● Aim of the exercise:
Retype exactly the span of lines below from the one with "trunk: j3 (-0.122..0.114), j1" through the one with "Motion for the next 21". Do not include pictures.

Items from a data source
────────────────

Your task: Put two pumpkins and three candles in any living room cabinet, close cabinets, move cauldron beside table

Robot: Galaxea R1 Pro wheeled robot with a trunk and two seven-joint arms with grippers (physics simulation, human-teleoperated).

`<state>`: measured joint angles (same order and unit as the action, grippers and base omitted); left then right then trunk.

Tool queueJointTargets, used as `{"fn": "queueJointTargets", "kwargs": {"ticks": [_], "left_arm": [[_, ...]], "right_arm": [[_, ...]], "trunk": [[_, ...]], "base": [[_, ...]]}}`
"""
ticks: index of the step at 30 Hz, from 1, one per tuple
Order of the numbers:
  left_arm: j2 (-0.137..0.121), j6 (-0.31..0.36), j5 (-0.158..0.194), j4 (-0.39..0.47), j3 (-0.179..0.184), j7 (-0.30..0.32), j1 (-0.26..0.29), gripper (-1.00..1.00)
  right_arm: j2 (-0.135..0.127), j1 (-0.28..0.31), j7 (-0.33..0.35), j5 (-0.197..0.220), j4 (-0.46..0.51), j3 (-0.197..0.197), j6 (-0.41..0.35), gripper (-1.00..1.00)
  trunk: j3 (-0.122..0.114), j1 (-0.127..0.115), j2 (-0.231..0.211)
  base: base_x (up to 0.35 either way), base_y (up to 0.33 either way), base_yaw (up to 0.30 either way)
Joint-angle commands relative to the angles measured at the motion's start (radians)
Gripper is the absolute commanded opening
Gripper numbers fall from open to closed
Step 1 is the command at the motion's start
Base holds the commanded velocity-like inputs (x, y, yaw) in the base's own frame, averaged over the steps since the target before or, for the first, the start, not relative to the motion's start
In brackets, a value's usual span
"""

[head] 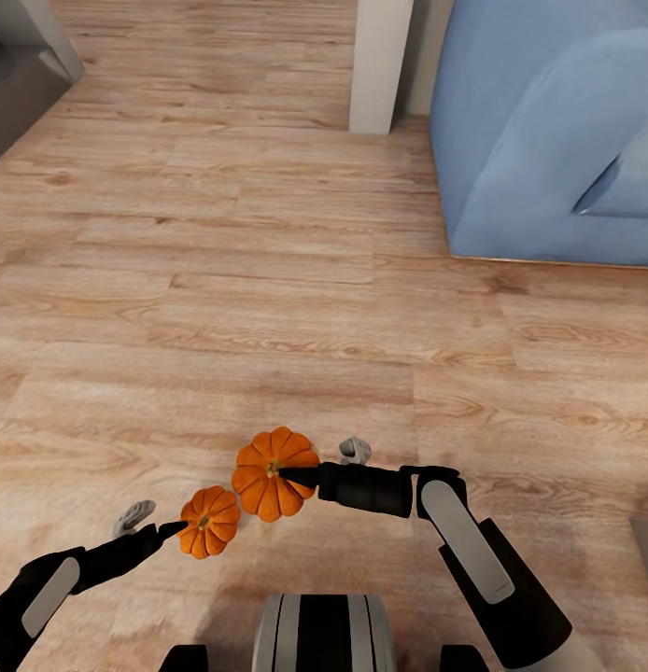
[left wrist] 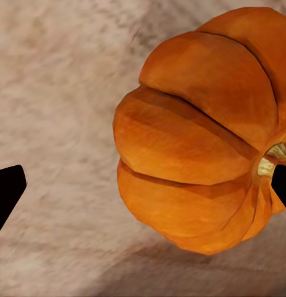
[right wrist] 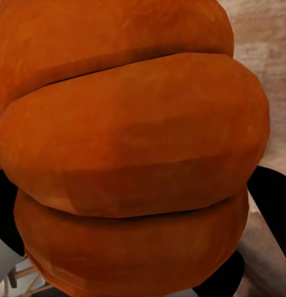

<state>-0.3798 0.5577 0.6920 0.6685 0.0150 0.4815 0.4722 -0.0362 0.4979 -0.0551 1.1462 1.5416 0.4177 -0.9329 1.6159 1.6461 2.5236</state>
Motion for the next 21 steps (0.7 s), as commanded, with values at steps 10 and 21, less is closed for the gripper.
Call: {"fn": "queueJointTargets", "kwargs": {"ticks": [10, 21], "left_arm": [[-0.001, 0.007, 0.009, 0.006, 0.008, 0.0, 0.0, 1.0], [0.001, 0.007, 0.011, 0.006, 0.008, 0.0, 0.0, 1.0]], "right_arm": [[-0.001, 0.001, -0.006, 0.007, 0.0, 0.001, -0.001, -1.0], [0.001, 0.001, -0.006, 0.007, 0.0, 0.001, -0.001, -1.0]], "trunk": [[0.016, 0.002, 0.001], [0.024, 0.003, 0.002]], "base": [[0.0, 0.0, 0.0], [0.0, 0.0, 0.0]]}}
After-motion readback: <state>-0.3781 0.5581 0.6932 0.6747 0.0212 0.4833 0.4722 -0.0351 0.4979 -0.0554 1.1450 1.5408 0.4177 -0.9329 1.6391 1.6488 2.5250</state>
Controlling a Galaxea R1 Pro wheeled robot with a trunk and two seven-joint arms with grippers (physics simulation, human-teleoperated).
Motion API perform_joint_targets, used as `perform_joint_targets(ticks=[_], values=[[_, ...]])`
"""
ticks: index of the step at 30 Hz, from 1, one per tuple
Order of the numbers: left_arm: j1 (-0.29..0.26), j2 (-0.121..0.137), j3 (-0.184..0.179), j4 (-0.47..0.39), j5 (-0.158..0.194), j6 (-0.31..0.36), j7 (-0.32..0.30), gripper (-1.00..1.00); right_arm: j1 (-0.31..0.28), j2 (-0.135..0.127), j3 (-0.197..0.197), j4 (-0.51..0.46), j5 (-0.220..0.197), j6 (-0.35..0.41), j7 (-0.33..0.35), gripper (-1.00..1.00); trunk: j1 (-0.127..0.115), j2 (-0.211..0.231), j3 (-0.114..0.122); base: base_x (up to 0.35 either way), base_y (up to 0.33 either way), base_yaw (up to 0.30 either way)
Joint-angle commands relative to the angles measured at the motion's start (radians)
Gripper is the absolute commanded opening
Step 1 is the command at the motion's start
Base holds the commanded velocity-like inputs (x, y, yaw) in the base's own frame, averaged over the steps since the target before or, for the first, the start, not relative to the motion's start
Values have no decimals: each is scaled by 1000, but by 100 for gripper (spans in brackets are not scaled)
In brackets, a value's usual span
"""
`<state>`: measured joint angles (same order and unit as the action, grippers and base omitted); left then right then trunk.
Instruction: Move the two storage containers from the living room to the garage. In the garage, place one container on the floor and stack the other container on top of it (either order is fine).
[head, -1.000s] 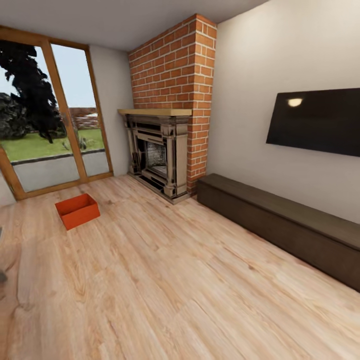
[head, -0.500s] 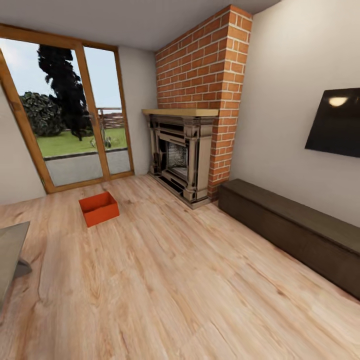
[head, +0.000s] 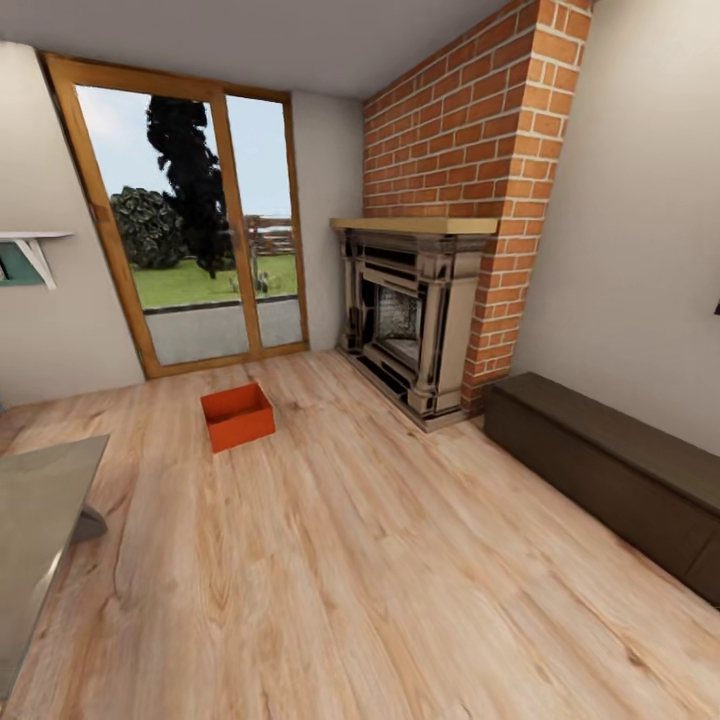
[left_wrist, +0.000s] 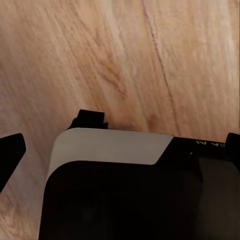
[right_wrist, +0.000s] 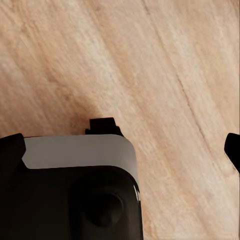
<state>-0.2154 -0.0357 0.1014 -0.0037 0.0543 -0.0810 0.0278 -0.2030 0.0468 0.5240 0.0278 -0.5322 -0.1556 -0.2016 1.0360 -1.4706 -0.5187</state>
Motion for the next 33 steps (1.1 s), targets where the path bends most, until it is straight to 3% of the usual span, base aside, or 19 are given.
perform_joint_targets(ticks=[1, 16, 33], values=[[-1, -1, 5, 1, 6, -3, 1, 100, -1, 1, 8, 3, -9, -5, -1, 100, 1, 0, -1, 325, 0, 269], [-1, -1, 5, 1, 6, -3, 1, 100, -1, 0, 9, 3, -9, -5, 0, 100, 1, 0, -1, 325, 0, 251], [-1, -1, 5, 1, 6, -3, 1, 100, -1, 1, 9, 3, -9, -5, 0, 100, 1, 0, -1, 325, 0, 13]])
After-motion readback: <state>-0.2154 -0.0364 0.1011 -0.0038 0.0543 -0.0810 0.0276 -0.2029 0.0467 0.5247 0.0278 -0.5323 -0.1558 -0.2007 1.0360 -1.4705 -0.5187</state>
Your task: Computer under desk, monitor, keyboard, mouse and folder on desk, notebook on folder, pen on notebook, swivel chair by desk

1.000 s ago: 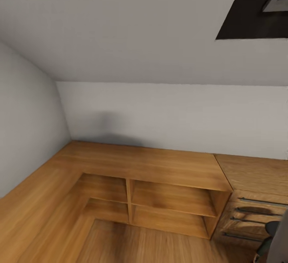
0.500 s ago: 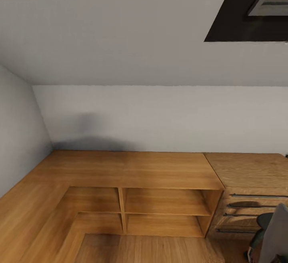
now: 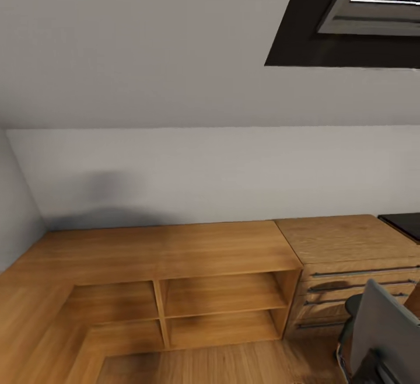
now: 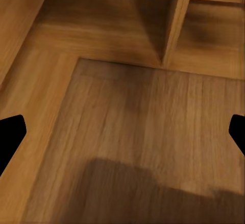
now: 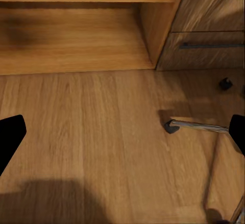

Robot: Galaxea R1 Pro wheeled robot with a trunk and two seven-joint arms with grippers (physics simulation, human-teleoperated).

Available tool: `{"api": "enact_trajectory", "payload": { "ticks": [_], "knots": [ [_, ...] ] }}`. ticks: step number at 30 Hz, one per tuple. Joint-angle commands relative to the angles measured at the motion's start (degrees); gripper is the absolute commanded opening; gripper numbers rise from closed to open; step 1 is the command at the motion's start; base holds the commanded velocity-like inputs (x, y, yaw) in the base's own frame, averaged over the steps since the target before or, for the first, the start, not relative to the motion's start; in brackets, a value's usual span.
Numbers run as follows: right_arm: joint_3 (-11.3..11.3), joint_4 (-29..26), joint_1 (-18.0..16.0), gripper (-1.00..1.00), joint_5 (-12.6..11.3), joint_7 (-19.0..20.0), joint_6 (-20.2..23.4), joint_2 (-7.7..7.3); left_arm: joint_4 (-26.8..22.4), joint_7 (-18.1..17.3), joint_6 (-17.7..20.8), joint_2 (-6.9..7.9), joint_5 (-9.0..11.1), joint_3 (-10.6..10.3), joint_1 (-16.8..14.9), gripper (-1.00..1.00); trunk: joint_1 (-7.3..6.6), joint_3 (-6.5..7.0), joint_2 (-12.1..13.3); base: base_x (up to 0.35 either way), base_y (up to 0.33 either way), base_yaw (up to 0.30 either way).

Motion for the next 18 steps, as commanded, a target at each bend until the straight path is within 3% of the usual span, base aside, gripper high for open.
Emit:
{"api": "enact_trajectory", "payload": {
  "ticks": [1,18],
  "knots": [
    [0.5,0.1,-0.1,1.00,-0.2,-0.3,-0.1,0.04,0.0,0.6,0.0,0.00,0.0,-0.5,0.0,1.00,0.01,-0.03,-0.1,0.000,0.000,-0.234],
    [0.3,0.1,-0.1,1.00,-0.4,-0.4,0.5,0.04,0.0,0.7,0.4,0.12,0.0,-0.4,0.0,1.00,0.01,1.06,-0.1,0.000,0.000,-0.203]
  ]
}}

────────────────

● Response for this exercise:
  trunk: j3 (-0.122..0.114), j1 (-0.127..0.115), j2 (-0.231..0.211)
  base: base_x (up to 0.35 either way), base_y (up to 0.33 either way), base_yaw (up to 0.30 either way)
Joint-angle commands relative to the angles measured at the motion's start (radians)
Gripper is the absolute commanded opening
Gripper numbers fall from open to closed
Step 1 is the command at the motion's start
Base holds the commanded velocity-like inputs (x, y, yaw) in the base's own frame, averaged over the steps since the target before or, for the first, the start, not relative to the motion's start
In brackets, a value's usual span
"""

[head] 
[left wrist] 
[right wrist] 

<state>-0.3798 0.5577 0.6920 0.6685 0.0150 0.4815 0.4722 -0.0362 0.4979 -0.0551 1.1462 1.5416 0.4177 -0.9329 1.6159 1.6461 2.5236</state>
Motion for the next 21 steps (0.7 s), as commanded, with values at steps 10 and 21, less is closed for the gripper.

No additional output is required.